> _ACTIVITY_:
Copy nothing but the lines from the opening of the entries through the line that contains "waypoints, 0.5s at", exactly as written. Drop the pictures.

> _DATA SUPPLIED_:
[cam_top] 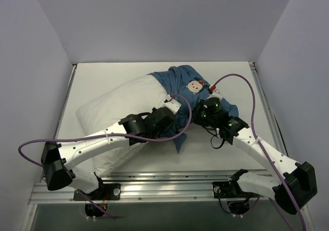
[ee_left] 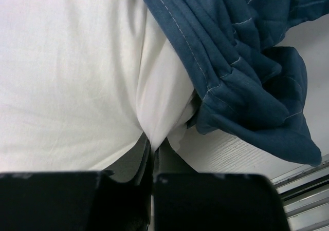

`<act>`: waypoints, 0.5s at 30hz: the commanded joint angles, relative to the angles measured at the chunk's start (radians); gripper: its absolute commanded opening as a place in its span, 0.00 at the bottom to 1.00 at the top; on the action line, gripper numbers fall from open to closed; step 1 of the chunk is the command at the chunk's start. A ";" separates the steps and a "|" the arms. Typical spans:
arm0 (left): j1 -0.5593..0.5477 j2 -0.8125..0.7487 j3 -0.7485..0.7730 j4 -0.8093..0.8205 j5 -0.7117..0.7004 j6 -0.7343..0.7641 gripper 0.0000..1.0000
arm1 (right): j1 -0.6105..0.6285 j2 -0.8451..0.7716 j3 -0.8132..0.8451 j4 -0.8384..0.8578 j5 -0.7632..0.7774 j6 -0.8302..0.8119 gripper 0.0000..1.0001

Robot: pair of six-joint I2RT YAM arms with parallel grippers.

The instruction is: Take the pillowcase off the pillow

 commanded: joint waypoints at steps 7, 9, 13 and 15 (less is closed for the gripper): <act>0.168 -0.206 -0.081 -0.054 -0.068 -0.075 0.02 | -0.201 -0.029 0.263 -0.256 0.158 -0.128 0.00; 0.188 -0.224 -0.106 -0.095 -0.060 -0.092 0.02 | -0.302 -0.021 0.299 -0.282 0.098 -0.173 0.00; 0.208 -0.250 -0.176 -0.155 -0.066 -0.156 0.02 | -0.564 0.035 0.415 -0.316 -0.060 -0.222 0.00; 0.210 -0.253 -0.219 -0.175 -0.068 -0.181 0.02 | -0.628 0.063 0.487 -0.319 -0.109 -0.227 0.00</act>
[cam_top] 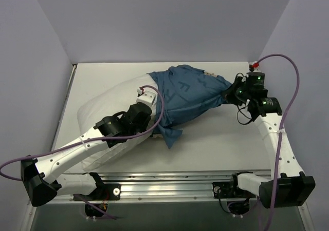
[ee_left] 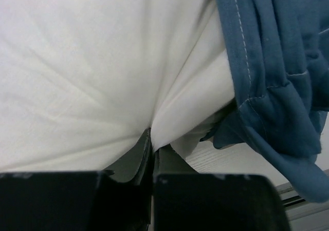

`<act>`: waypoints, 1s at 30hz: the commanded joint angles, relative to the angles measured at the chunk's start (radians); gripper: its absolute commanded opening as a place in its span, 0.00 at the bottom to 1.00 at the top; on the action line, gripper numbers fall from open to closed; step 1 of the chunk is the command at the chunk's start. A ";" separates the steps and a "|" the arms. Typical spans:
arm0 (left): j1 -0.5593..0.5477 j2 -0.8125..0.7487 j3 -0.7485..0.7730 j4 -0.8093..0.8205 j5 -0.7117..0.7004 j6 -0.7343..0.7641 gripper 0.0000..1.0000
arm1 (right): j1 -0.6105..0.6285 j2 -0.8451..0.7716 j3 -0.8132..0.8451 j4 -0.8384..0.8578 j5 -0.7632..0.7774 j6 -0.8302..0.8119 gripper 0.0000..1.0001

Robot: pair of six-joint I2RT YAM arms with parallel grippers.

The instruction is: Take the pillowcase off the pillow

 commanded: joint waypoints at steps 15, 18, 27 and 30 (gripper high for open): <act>0.123 0.094 -0.009 -0.287 -0.195 -0.041 0.02 | -0.462 0.121 0.517 -0.055 0.047 -0.089 0.00; 0.113 0.140 0.054 -0.278 -0.185 -0.027 0.02 | -0.384 0.065 0.362 -0.005 -0.068 -0.048 0.00; -0.022 0.275 0.172 -0.204 -0.157 -0.053 0.02 | -0.227 -0.250 -0.115 -0.028 -0.054 -0.025 0.60; -0.043 0.325 0.187 -0.203 -0.149 -0.078 0.02 | -0.183 -0.349 -0.221 -0.041 -0.175 -0.011 0.77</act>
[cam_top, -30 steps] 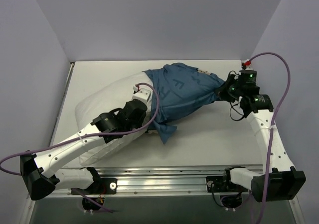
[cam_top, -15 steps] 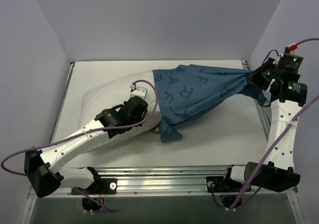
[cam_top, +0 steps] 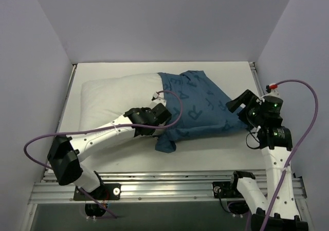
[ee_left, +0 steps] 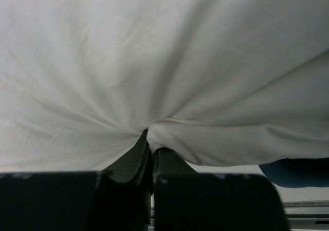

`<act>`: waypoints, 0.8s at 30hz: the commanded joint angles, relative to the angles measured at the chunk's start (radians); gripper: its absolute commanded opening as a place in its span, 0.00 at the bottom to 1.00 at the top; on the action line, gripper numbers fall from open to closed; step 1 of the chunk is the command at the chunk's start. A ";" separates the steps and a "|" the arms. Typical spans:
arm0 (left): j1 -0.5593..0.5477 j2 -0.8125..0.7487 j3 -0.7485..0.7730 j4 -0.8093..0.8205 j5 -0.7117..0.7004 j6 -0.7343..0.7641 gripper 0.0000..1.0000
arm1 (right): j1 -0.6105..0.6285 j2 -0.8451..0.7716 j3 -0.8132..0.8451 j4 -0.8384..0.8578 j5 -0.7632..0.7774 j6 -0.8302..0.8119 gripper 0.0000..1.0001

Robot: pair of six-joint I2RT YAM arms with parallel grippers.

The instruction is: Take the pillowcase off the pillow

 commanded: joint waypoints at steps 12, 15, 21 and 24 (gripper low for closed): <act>-0.066 0.168 0.202 0.045 0.032 -0.061 0.02 | 0.163 -0.300 -0.377 0.078 -0.121 0.225 0.80; -0.072 0.196 0.235 0.052 0.052 -0.058 0.02 | 0.177 -0.297 -0.436 0.208 -0.122 0.260 0.80; -0.075 0.205 0.263 0.039 0.066 -0.063 0.02 | 0.235 -0.082 -0.488 0.518 -0.207 0.277 0.80; -0.075 0.204 0.271 0.045 0.080 -0.052 0.02 | 0.322 0.015 -0.457 0.614 -0.150 0.270 0.80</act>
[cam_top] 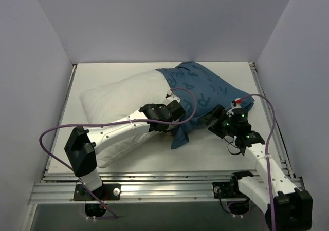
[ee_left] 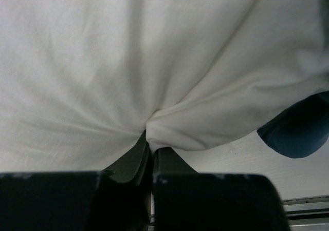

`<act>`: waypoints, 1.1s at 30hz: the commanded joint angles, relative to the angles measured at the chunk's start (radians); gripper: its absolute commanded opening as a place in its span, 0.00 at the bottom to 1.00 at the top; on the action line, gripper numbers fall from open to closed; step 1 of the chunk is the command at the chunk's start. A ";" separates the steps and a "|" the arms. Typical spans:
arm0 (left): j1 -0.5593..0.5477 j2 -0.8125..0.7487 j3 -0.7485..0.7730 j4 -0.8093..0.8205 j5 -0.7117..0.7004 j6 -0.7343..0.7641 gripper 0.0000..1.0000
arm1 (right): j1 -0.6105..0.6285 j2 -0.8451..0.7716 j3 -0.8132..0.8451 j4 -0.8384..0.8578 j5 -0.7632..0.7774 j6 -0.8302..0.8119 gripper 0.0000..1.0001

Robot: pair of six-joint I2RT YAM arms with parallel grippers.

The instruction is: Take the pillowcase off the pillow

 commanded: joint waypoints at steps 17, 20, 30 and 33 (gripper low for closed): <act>0.021 -0.080 0.030 0.003 -0.053 0.063 0.02 | 0.071 0.199 0.188 0.151 0.282 -0.087 0.00; 0.036 -0.125 0.018 -0.050 -0.109 0.072 0.02 | -0.125 0.211 0.281 0.057 0.230 -0.160 0.00; 0.286 -0.215 0.030 -0.185 -0.264 0.224 0.02 | -0.492 0.355 0.587 -0.029 0.125 -0.191 0.00; 0.370 -0.208 0.070 -0.166 -0.277 0.284 0.02 | -0.520 0.401 0.711 -0.075 0.111 -0.220 0.00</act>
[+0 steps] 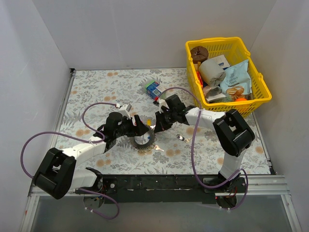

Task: Put the keys on the keyring

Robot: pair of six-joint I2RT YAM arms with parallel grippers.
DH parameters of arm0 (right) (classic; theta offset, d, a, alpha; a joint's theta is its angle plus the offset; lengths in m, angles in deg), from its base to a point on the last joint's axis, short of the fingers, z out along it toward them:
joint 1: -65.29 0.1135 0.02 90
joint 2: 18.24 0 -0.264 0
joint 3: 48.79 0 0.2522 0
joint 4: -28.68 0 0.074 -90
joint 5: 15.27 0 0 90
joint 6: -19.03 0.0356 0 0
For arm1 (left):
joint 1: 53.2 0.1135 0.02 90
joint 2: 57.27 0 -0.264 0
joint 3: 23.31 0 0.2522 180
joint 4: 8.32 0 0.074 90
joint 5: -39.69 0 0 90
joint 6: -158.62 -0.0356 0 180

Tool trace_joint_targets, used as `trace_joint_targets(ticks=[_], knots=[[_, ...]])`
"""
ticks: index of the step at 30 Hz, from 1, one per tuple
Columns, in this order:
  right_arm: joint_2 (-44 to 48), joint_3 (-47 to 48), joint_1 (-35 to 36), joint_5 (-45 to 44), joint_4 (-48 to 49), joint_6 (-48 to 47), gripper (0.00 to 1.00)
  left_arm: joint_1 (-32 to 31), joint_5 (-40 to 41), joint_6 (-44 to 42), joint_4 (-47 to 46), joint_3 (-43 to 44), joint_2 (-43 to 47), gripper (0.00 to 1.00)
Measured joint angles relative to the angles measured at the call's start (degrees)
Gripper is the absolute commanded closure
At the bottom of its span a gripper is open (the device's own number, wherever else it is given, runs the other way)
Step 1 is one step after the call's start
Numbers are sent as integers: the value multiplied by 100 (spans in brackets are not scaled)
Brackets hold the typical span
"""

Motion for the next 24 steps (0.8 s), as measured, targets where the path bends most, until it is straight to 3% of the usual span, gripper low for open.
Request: trace_joint_targets(ticks=[8,15,18,24], knots=[[457,-153,-87,-251,-11,-17,98,0,-31,-7,-4,-2,-125,29],[953,-909,-455,175,614,83,51,0,-101,-13,-70,-4,-229,28],[990,-1272,-579,448,973,157,37,0,-177,-11,-111,-15,-323,28],[992,-1668,-590,962,1622,310,30,0,-330,-11,-240,-63,-420,29]])
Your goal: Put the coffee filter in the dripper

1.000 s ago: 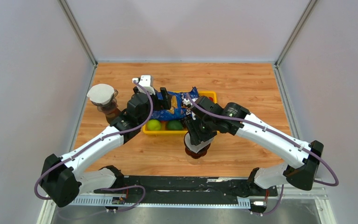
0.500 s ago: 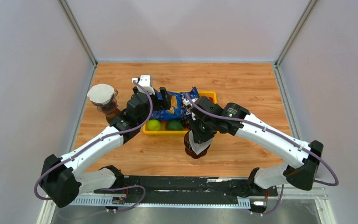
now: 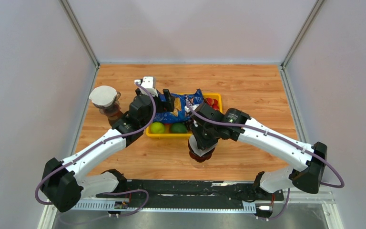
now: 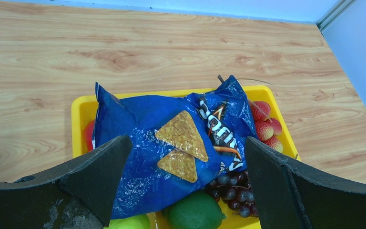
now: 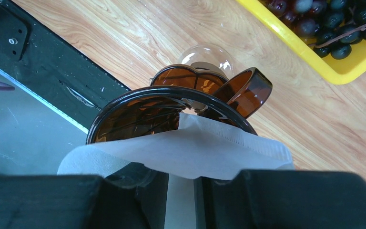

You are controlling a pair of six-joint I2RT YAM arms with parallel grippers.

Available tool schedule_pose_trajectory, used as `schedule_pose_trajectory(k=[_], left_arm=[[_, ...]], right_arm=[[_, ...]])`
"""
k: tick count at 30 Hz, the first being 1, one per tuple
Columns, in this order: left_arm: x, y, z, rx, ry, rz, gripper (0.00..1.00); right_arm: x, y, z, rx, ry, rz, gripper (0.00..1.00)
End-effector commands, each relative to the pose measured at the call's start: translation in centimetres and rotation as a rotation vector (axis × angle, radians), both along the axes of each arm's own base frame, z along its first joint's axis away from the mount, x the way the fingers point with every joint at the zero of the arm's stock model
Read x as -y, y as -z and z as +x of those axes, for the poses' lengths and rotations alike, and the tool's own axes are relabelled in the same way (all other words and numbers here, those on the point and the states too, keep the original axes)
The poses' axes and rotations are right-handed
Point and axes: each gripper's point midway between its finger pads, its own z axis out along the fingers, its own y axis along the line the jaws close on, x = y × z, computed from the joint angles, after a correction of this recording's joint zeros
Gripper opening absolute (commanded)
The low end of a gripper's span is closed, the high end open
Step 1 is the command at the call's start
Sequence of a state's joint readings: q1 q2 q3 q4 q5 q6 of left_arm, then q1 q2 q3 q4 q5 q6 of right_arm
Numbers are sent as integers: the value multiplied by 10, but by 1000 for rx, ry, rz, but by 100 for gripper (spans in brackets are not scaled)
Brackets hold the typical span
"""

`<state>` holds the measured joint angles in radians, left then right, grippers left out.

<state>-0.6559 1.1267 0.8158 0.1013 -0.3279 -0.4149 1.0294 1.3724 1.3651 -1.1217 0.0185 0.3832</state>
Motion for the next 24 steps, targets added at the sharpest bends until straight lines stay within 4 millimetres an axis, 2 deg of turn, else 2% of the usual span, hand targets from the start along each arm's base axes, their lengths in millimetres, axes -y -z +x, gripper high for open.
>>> schedule_pose_trajectory(k=[1, 24], left_arm=[[-4, -12, 0, 29, -12, -32, 100], [-4, -12, -1, 29, -10, -37, 100]], right_arm=[[-6, 1, 4, 29, -19, 11, 26], [-5, 23, 2, 25, -51, -31, 26]])
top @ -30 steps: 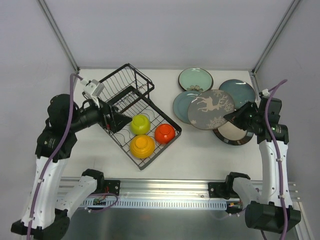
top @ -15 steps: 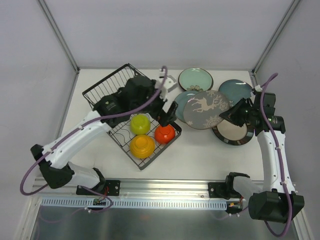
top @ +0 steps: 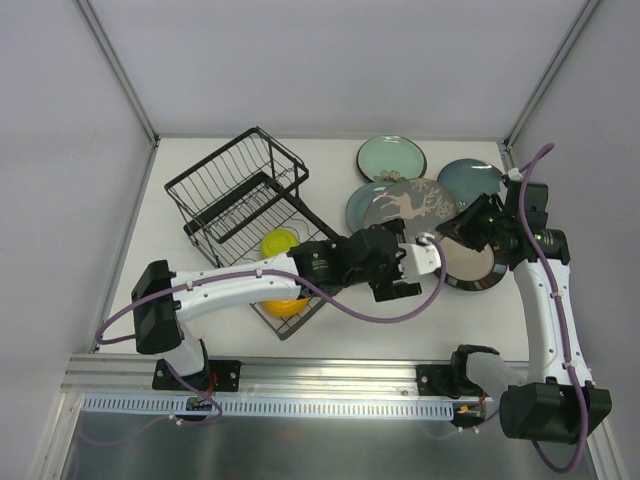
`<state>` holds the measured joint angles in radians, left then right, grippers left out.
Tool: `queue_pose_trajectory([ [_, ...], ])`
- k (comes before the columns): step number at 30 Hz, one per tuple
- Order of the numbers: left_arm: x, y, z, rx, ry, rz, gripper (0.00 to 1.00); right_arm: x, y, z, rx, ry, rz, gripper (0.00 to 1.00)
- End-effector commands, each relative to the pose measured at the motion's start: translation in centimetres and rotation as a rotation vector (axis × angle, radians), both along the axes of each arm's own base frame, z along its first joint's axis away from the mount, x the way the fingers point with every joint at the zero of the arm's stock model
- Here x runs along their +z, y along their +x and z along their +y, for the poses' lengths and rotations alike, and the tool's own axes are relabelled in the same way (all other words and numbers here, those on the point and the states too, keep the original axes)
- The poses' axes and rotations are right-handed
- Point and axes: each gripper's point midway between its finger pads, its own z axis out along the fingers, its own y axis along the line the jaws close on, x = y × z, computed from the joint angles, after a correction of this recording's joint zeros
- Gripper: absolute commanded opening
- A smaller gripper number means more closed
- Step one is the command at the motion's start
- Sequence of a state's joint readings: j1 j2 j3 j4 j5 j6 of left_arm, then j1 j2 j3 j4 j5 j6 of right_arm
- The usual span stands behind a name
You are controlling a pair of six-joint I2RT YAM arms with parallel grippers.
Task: Load the plates into the dish rack
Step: Pass the plate from the right arm to the left
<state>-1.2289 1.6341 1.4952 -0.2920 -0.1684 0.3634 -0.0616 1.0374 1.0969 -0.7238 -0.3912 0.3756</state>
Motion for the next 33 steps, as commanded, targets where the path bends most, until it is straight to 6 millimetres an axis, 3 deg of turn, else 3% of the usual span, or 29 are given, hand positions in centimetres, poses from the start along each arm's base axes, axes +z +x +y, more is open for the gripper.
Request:
queue_pose_trajectory([
  [1,3.8,0.1,-1.8,-0.052,-0.148,-0.183,0.99,5.7,1.2,1.1,0.023,0.054,-0.186,0.0],
  [7,2.6,0.8,-2.8,-0.027,-0.14,-0.235,0.99,5.9,1.0,1.3,0.012,0.068,-0.179,0.01],
  [13,2.3,1.7,-3.3,-0.016,-0.137,-0.311,0.93,6.7,0.6,1.5,0.012,0.076,-0.189,0.0],
  [19,1.3,1.4,-3.6,-0.051,-0.095,-0.337,0.87,7.0,0.2,1.7,0.006,0.092,-0.19,0.01],
  [33,0.3,2.0,-4.6,-0.107,0.0,-0.436,0.59,7.2,-0.2,1.6,-0.01,0.098,-0.191,0.01],
])
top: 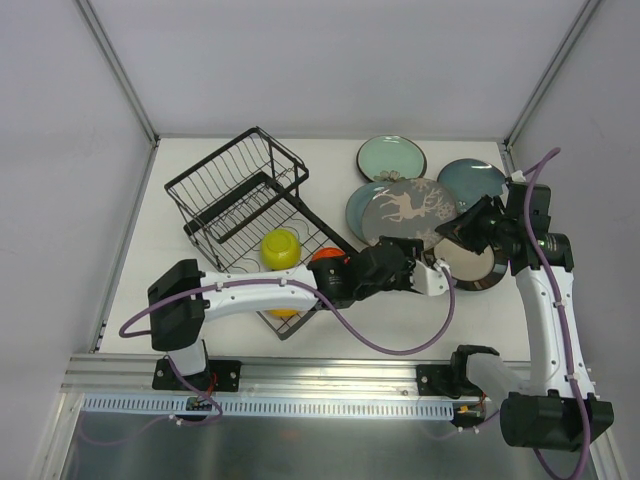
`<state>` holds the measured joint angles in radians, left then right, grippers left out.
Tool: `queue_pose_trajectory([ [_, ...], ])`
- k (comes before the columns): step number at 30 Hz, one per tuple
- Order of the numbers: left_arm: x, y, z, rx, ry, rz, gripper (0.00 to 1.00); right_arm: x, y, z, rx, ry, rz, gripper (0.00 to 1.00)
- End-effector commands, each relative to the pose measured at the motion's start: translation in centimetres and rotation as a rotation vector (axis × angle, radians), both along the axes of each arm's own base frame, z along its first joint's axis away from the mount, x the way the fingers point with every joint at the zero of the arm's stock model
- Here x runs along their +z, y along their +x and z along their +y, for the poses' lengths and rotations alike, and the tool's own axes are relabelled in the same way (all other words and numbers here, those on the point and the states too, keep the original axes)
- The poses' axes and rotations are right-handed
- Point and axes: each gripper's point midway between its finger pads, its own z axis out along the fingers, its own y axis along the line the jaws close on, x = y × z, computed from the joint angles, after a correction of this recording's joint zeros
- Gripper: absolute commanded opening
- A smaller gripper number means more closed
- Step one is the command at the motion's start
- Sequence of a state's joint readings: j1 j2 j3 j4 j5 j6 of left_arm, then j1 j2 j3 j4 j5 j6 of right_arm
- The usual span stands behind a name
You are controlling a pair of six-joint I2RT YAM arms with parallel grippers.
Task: Load the plates into the dish rack
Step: Pass the plate from the right arm to the left
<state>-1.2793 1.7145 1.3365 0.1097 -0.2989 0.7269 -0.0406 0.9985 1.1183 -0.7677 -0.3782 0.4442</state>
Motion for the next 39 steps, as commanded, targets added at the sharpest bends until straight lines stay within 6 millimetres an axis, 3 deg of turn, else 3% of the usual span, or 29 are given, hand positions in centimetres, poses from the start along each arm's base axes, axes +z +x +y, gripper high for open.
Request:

> _ANSWER BOX_:
[cam_top] 
[ee_left] 

`<act>`: waypoints, 0.5s at 30hz: the commanded joint angles, relative to the angles measured at the chunk's start (radians); gripper: its absolute commanded opening as a place in its span, 0.00 at the bottom to 1.00 at the top; on the action line, gripper numbers fall from open to closed; step 1 of the chunk is the command at the chunk's start. A ";" separates the steps and a "|" the arms. Typical spans:

Nothing else belongs in this output.